Ekonomi
Alasan Mengapa Investasi Rp 1.500 Triliun Gagal Masuk ke Indonesia, Menyebabkan Reaksi Terkejut
Meskipun Indonesia memiliki potensi, hambatan birokrasi dan kompleksitas perizinan telah menyebabkan kerugian investasi sebesar Rp 1.500 triliun—apa yang dapat dilakukan untuk mengubah hal ini?

Meskipun potensi pertumbuhan yang besar, Indonesia menghadapi kerugian investasi sebesar Rp 1.500 triliun pada tahun 2024, yang terutama disebabkan oleh proses perizinan yang rumit dan hambatan birokrasi. Situasi ini bukan hanya mengecewakan; ini mencerminkan masalah sistemik yang menghambat kemajuan ekonomi kita.
Kita perlu memahami bahwa hambatan investasi ini bukan sekadar gangguan administratif; mereka merupakan ancaman serius terhadap daya saing kita di pasar global.

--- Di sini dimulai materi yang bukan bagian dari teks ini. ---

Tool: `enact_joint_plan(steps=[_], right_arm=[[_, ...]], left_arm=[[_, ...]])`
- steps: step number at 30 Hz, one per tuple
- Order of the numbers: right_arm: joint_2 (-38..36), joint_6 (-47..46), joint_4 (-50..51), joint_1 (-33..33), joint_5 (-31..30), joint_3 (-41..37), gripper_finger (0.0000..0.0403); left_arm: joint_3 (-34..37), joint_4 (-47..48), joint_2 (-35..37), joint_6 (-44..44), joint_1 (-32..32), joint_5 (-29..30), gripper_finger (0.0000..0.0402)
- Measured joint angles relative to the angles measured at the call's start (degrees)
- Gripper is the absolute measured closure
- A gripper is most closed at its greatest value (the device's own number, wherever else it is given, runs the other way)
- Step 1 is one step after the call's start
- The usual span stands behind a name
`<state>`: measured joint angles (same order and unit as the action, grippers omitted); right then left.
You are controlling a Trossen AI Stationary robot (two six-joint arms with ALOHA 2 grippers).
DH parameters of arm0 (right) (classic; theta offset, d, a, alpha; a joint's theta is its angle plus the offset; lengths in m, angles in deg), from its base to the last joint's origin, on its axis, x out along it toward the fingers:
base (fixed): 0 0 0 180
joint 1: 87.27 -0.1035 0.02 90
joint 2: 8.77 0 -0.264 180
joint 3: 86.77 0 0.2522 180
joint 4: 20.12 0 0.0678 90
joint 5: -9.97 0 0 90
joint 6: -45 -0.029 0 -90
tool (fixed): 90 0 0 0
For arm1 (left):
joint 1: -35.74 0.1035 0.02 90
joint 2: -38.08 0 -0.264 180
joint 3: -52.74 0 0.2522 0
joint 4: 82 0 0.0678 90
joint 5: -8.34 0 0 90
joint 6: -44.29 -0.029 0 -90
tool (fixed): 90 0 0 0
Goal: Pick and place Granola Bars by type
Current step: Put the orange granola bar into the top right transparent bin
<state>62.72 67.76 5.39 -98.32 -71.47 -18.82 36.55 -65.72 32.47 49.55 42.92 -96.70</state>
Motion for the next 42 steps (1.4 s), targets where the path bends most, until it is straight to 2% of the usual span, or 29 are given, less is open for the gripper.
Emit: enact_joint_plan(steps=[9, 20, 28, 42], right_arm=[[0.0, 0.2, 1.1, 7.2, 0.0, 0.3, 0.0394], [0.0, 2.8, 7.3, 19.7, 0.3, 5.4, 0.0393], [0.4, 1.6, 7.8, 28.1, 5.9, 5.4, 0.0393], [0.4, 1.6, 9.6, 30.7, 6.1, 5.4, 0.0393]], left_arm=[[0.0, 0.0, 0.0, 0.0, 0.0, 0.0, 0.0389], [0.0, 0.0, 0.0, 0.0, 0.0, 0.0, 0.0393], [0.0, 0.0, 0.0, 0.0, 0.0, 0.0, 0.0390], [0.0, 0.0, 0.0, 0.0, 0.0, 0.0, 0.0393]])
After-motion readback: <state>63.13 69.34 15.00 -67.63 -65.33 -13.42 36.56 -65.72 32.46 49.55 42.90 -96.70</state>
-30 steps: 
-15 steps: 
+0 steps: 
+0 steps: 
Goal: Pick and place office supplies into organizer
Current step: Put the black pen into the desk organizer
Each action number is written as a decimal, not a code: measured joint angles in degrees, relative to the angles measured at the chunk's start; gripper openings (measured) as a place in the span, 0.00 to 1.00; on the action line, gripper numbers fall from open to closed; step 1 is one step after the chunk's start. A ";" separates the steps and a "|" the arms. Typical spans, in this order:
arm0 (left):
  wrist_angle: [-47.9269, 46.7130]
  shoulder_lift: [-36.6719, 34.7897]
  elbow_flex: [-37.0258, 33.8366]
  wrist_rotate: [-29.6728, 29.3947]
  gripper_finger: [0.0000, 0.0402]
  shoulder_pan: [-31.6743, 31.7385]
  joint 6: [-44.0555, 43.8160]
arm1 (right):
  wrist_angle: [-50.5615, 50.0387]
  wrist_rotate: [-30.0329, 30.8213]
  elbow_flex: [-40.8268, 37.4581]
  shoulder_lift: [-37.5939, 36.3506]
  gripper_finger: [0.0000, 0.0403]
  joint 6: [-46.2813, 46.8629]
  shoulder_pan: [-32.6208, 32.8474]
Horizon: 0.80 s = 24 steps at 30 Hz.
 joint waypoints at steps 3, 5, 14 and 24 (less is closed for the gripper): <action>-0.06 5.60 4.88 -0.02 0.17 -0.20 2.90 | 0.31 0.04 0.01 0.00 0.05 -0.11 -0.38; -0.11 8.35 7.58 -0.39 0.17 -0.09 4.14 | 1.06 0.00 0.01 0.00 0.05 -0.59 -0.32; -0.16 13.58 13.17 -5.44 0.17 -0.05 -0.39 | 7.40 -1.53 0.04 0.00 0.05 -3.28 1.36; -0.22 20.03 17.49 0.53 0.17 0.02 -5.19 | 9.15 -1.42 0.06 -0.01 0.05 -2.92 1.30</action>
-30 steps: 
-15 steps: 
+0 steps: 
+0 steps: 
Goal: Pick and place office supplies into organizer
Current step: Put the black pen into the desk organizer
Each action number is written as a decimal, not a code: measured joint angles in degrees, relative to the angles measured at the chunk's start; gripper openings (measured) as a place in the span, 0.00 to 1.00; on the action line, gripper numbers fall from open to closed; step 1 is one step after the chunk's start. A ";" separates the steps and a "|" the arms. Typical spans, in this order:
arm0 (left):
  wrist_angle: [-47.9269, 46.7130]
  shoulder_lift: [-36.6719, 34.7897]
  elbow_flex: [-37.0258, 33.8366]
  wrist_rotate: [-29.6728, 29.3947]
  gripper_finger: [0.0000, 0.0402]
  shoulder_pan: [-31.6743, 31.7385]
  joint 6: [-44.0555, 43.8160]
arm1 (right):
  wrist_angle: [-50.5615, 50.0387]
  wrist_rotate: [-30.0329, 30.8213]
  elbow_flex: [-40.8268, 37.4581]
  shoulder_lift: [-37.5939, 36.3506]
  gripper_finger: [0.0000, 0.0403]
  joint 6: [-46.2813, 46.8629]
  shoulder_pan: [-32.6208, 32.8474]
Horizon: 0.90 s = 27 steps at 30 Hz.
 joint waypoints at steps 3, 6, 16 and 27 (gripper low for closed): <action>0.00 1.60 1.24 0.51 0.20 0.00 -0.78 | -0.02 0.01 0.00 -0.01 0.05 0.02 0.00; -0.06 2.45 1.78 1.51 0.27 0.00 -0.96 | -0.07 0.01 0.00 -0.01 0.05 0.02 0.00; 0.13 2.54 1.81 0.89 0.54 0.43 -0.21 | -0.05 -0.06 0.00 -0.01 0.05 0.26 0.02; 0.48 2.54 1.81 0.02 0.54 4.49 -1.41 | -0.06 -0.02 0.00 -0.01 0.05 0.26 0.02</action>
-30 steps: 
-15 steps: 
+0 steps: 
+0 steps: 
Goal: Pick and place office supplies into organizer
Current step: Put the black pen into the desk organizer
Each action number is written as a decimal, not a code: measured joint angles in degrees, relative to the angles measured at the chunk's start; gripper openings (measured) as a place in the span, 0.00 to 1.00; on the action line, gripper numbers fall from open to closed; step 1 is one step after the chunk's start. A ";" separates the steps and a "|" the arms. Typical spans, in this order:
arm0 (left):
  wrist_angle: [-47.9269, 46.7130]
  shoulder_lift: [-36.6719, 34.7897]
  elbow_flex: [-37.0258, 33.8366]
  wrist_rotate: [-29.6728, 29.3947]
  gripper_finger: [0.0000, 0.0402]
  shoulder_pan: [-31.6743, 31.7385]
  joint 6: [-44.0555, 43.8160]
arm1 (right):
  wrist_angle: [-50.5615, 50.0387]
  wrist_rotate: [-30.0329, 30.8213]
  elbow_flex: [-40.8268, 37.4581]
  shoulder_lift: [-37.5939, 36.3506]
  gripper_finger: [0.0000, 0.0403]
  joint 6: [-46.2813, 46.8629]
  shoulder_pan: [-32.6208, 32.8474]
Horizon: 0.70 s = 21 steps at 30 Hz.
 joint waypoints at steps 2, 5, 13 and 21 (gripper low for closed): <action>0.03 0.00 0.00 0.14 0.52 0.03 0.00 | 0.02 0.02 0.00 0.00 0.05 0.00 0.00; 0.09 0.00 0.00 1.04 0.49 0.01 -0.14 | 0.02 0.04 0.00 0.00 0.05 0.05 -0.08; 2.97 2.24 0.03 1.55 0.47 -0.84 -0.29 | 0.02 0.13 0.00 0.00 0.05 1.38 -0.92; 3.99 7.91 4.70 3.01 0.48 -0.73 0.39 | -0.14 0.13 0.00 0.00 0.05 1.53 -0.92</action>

Salah satu penyebab utama dari unrealized investments ini adalah sistem perizinan yang kompleks. Semakin mendalami masalah ini, kita menemukan bahwa memperoleh izin yang diperlukan seringkali memerlukan persetujuan dari berbagai kementerian, menciptakan proses yang berbelit-belit dan bisa memakan waktu berbulan-bulan bahkan bertahun-tahun.
Kelemahan ini menimbulkan frustrasi bagi calon investor, yang mengharapkan pendekatan yang lebih efisien. Ketika kita mempertimbangkan pentingnya pengambilan keputusan secara tepat waktu dalam bisnis, mudah untuk memahami mengapa banyak yang memilih berinvestasi di tempat lain yang prosesnya lebih menguntungkan.
Pengakuan pemerintah terhadap tumpang tindih kebijakan sebagai hambatan utama dalam menarik investasi asing merupakan poin penting. Setiap kementerian memiliki seperangkat regulasi yang berbeda, sering kali menambah lapisan kebingungan dan kesulitan, sehingga mengurangi daya saing kita di panggung internasional.
Sebagai sebuah kolektif, kita harus mengadvokasi kebijakan yang lebih jelas dan koheren yang memprioritaskan menarik investasi daripada memperumit jalan bagi mitra potensial.
Untuk mengatasi hambatan birokrasi ini, pemerintah sedang melakukan reformasi terhadap birokrasi dan regulasi perizinan. Inisiatif-inisiatif ini, meskipun menjanjikan, harus dilaksanakan dengan efektif agar memberikan dampak nyata.
Pengenalan skema “fictitious positive”, yang bertujuan mempercepat penerbitan izin, adalah langkah yang tepat. Pendekatan ini memiliki potensi untuk meningkatkan kepercayaan investor dan secara signifikan mengurangi penundaan dalam proses perizinan, menandakan bahwa Indonesia terbuka untuk bisnis.
Namun, kita harus tetap waspada. Penting agar reformasi ini bukan sekadar perubahan permukaan, melainkan pergeseran mendasar dalam pendekatan kita terhadap investasi.
Monitoring secara berkelanjutan dan umpan balik dari komunitas bisnis akan memastikan bahwa kita mengatasi masalah nyata dan membuat kemajuan nyata dalam menciptakan lingkungan bisnis yang kondusif.